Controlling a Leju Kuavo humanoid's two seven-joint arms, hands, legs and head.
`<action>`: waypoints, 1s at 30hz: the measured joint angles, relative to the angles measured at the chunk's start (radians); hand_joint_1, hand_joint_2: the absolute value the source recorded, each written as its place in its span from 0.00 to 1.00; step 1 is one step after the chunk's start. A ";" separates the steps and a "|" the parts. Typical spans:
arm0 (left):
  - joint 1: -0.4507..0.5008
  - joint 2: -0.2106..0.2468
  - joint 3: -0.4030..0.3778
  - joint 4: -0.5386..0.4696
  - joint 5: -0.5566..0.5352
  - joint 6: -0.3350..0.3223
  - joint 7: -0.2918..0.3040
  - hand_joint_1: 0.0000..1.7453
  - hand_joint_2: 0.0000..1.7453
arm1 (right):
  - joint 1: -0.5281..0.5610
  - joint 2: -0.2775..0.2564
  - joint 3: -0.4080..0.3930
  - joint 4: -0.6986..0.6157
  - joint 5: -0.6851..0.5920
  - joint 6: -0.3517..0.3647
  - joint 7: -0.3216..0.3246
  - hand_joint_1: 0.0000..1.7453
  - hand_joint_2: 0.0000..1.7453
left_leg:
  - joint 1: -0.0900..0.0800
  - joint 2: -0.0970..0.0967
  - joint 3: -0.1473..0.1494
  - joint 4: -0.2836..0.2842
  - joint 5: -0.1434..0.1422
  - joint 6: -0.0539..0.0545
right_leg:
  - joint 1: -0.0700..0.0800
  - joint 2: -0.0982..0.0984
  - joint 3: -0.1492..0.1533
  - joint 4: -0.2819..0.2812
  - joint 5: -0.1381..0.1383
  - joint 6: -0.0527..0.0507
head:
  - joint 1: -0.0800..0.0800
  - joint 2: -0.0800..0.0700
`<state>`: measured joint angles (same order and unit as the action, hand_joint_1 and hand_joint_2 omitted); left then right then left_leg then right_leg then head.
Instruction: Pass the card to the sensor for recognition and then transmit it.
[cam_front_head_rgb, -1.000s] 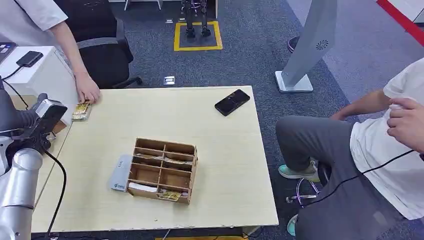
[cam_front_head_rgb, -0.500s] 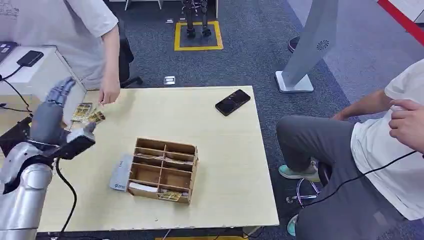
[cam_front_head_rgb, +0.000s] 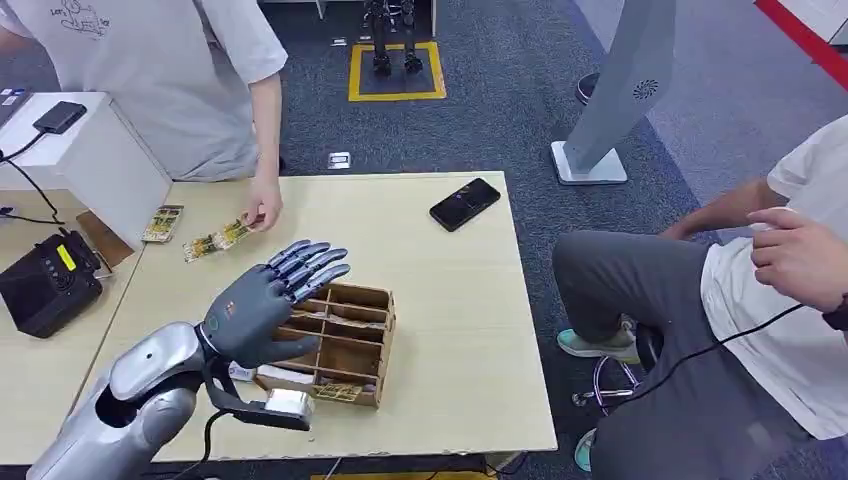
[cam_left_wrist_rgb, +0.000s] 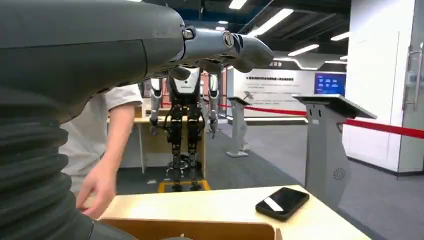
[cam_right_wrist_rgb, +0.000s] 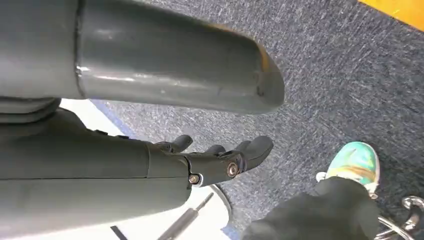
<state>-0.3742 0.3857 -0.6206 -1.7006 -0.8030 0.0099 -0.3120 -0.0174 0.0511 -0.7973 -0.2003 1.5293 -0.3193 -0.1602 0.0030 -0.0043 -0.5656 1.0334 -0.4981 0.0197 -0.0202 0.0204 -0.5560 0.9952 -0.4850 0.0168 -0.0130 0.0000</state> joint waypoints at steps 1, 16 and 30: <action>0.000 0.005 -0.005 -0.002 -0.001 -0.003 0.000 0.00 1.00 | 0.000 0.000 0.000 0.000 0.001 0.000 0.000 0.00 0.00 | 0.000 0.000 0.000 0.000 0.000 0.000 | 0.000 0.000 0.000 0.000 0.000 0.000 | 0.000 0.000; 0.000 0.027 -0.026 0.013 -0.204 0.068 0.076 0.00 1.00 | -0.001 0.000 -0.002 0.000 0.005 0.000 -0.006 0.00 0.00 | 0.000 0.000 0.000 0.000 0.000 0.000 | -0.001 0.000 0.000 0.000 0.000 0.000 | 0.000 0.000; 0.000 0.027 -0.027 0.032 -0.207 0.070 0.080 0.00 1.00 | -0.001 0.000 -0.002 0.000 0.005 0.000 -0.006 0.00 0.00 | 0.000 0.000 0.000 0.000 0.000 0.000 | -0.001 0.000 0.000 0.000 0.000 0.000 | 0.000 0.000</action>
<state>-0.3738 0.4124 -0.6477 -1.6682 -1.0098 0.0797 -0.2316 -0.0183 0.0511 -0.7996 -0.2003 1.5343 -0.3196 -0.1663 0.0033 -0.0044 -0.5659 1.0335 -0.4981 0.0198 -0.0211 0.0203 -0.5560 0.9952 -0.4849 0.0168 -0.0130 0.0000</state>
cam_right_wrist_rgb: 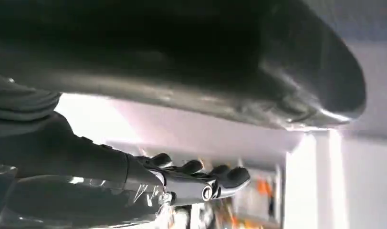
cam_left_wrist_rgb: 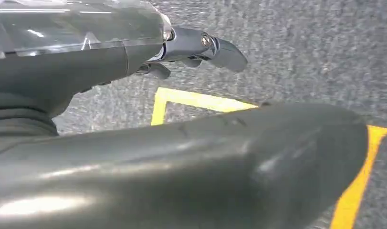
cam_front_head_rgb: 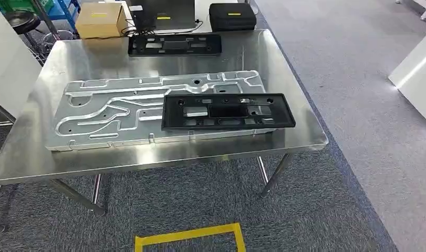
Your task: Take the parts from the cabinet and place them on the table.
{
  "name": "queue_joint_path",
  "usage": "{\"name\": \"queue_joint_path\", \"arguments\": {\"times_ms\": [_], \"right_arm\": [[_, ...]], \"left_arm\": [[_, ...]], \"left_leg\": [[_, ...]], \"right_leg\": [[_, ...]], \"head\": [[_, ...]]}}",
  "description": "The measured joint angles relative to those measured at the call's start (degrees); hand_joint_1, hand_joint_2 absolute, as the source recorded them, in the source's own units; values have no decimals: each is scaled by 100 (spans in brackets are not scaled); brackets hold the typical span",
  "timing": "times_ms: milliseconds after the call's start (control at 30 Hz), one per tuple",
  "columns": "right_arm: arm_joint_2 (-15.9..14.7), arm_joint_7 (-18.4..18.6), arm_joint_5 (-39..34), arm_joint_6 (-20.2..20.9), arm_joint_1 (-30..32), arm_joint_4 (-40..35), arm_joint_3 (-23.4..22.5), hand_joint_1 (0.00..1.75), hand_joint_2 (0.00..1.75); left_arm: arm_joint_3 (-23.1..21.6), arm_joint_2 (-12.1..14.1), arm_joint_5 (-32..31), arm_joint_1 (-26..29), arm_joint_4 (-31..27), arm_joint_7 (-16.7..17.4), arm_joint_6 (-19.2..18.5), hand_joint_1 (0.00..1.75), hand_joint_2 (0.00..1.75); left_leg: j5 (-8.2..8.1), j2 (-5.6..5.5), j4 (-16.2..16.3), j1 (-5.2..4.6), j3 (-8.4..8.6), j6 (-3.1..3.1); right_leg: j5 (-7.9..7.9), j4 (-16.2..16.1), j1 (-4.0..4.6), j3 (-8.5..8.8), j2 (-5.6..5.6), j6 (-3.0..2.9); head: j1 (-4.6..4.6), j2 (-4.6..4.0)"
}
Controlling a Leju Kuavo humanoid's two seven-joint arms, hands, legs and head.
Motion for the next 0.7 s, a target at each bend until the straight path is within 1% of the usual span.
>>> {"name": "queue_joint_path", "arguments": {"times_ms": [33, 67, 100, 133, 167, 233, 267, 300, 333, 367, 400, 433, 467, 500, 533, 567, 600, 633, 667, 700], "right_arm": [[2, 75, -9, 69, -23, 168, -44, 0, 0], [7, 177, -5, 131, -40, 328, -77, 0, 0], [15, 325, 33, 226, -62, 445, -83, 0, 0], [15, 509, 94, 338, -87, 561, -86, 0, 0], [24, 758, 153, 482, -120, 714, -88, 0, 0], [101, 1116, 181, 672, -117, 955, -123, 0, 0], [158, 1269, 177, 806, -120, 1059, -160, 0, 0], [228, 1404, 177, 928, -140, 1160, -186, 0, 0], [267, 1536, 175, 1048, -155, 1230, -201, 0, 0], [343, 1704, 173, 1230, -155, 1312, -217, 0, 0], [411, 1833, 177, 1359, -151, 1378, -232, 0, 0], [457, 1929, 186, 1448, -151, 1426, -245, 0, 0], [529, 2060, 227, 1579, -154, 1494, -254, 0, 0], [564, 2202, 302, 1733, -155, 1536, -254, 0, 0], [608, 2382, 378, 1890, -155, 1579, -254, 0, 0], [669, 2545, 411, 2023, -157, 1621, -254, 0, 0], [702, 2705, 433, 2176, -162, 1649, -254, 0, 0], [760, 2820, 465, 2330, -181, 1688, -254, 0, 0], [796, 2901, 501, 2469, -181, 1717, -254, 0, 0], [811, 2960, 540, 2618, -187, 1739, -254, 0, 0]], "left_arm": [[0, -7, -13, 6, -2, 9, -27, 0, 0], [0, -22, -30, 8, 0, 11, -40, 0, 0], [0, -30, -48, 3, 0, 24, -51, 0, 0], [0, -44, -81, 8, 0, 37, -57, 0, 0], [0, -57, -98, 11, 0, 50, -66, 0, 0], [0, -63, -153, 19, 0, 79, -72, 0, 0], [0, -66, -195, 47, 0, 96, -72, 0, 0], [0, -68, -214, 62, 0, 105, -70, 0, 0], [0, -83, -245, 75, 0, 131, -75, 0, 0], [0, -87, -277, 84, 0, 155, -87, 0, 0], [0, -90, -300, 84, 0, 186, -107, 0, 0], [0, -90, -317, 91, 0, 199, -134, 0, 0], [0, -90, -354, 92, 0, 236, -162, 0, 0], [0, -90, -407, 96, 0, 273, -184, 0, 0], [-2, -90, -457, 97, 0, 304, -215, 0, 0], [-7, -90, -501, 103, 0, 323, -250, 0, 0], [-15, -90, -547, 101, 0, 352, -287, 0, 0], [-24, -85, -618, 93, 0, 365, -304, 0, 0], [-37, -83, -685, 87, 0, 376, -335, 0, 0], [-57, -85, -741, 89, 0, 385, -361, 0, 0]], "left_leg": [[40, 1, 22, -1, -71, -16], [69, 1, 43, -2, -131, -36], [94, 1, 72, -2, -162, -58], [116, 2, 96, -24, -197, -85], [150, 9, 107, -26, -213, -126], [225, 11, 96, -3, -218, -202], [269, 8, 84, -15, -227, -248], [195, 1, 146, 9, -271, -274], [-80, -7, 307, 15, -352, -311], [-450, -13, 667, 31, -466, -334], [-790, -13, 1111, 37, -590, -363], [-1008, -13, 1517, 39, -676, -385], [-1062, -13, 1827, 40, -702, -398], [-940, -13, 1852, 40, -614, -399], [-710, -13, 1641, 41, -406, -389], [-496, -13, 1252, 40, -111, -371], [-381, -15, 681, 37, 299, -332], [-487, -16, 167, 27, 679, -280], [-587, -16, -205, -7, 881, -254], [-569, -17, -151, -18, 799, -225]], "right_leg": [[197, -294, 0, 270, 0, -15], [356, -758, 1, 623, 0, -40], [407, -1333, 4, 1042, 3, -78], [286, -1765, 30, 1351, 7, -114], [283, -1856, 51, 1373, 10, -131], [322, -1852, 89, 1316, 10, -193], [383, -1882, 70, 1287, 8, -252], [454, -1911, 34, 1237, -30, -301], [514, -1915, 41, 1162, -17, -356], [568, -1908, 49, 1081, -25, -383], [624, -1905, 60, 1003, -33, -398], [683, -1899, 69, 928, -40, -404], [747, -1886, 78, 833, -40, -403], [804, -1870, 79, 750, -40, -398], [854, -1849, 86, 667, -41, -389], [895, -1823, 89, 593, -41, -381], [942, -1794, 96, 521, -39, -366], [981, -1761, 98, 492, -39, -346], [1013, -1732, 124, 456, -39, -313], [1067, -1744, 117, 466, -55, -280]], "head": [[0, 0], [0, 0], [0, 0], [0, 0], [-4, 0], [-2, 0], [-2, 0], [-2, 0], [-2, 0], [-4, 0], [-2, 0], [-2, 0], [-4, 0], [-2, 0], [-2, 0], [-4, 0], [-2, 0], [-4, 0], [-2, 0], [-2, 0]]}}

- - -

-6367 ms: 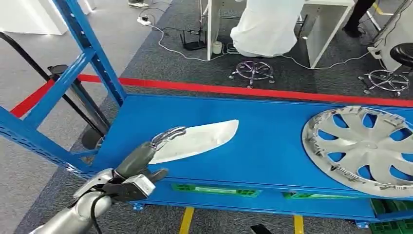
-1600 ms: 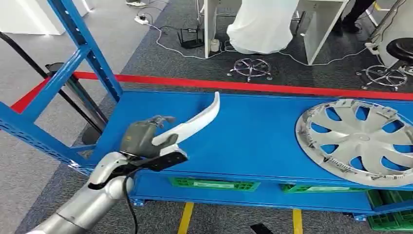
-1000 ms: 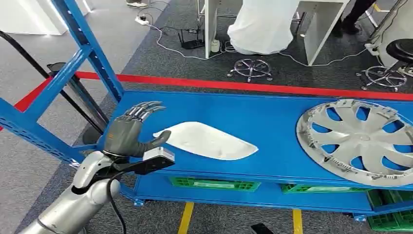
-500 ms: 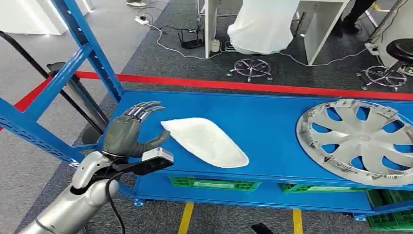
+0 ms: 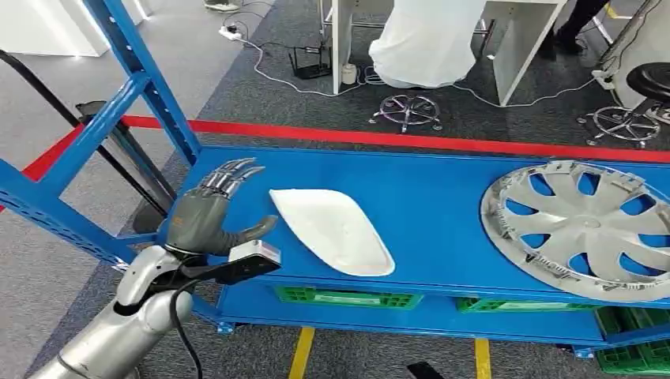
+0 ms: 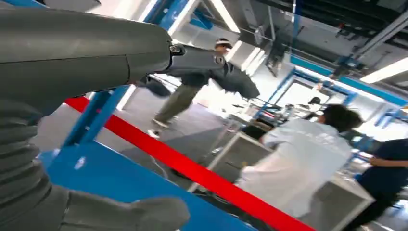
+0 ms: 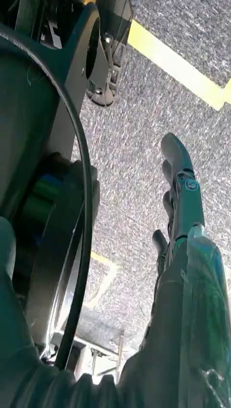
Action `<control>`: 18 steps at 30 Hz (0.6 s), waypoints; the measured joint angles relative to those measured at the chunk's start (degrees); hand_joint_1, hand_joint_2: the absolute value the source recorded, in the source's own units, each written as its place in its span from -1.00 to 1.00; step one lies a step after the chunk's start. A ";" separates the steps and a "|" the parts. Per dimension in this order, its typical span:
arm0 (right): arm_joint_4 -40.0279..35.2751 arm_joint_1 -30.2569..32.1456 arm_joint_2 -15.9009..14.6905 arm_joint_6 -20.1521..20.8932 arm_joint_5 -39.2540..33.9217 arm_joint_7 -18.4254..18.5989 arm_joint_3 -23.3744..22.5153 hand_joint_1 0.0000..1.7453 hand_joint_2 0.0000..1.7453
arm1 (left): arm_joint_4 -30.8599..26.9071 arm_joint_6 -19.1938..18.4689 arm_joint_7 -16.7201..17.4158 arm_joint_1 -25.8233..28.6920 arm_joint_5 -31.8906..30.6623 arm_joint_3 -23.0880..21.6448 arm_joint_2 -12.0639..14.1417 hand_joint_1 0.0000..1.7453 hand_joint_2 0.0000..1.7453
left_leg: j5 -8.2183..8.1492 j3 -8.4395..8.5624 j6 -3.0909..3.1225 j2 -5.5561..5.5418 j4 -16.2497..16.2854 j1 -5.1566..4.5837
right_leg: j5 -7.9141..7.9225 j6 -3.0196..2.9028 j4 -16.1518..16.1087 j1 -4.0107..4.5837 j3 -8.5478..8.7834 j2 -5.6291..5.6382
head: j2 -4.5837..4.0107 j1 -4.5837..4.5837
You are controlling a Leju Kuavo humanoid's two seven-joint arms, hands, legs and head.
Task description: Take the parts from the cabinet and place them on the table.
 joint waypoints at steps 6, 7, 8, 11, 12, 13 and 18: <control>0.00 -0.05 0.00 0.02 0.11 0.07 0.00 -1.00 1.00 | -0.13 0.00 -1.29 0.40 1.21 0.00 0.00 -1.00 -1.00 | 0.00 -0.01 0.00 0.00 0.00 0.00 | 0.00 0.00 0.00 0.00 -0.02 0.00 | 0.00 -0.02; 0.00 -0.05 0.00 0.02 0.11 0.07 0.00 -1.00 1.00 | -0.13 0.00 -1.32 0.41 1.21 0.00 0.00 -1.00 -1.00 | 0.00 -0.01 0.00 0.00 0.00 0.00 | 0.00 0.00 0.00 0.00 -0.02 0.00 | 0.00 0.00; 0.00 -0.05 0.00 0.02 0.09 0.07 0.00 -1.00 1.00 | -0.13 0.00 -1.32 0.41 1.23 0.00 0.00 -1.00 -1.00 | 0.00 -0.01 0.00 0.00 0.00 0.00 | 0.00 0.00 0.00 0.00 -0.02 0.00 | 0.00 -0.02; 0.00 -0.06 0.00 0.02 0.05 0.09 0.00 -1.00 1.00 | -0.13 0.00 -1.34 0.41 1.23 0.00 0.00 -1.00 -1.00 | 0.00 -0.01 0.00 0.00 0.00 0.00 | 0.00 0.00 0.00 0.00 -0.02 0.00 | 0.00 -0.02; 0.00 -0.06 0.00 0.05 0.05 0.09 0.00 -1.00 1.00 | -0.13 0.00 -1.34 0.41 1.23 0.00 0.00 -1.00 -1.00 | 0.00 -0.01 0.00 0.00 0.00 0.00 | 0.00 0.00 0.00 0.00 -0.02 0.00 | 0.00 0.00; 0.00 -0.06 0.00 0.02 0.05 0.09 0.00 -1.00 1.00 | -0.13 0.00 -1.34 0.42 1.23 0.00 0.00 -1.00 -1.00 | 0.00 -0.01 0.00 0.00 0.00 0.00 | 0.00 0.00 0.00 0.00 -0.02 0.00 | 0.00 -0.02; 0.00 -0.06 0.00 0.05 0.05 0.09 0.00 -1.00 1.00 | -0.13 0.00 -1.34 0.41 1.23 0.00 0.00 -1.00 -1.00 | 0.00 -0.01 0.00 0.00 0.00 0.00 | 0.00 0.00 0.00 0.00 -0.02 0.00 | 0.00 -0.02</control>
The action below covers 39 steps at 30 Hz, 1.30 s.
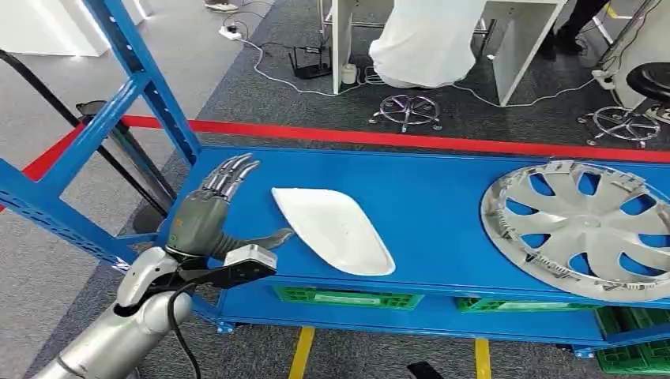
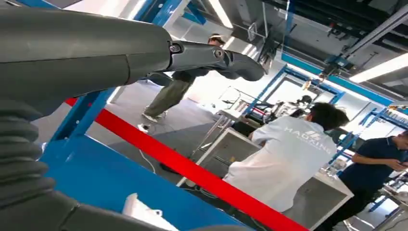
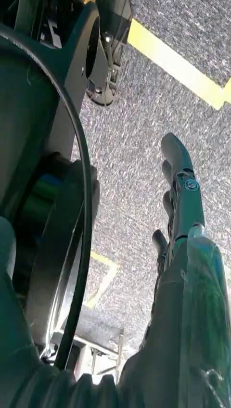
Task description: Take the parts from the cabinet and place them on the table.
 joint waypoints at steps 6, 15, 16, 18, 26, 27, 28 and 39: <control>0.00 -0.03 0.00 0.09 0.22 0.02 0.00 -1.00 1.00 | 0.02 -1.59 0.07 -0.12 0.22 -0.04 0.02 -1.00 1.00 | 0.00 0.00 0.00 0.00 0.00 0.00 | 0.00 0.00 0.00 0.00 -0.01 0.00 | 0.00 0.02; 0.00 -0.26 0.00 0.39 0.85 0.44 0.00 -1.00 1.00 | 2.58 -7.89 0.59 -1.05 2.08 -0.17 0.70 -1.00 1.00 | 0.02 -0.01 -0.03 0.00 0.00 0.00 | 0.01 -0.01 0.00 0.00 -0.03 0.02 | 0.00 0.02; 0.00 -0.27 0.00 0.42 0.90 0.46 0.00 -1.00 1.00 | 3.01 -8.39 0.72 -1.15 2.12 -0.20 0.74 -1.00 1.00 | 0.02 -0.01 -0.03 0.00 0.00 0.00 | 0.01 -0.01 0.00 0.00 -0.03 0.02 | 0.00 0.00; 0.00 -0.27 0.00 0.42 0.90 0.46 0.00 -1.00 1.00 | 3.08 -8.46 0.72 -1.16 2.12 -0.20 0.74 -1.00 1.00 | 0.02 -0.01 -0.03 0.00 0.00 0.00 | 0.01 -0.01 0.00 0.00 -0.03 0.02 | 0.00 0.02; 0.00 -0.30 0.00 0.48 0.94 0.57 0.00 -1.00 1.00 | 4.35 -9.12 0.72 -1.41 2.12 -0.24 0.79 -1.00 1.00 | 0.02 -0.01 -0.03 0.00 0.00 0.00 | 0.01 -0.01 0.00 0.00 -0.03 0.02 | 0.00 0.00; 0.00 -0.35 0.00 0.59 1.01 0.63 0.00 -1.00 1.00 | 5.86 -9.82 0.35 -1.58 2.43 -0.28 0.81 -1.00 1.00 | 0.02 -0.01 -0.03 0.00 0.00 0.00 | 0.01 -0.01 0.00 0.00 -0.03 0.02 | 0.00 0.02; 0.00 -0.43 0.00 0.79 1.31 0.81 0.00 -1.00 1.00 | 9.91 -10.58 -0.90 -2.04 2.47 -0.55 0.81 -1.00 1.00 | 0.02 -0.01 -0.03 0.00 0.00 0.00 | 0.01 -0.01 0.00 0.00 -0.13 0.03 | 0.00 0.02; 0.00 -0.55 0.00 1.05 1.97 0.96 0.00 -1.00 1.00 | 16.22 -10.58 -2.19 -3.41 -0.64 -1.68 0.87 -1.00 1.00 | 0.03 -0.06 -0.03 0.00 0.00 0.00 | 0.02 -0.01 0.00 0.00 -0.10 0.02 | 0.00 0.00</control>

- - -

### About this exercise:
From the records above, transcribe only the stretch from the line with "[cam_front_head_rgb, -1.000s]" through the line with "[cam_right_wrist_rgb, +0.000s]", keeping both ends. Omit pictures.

### Answer section:
[cam_front_head_rgb, -1.000s] 
[cam_front_head_rgb, -0.500s] 
[cam_front_head_rgb, +0.000s] 
[cam_left_wrist_rgb, +0.000s] 
[cam_right_wrist_rgb, +0.000s] 

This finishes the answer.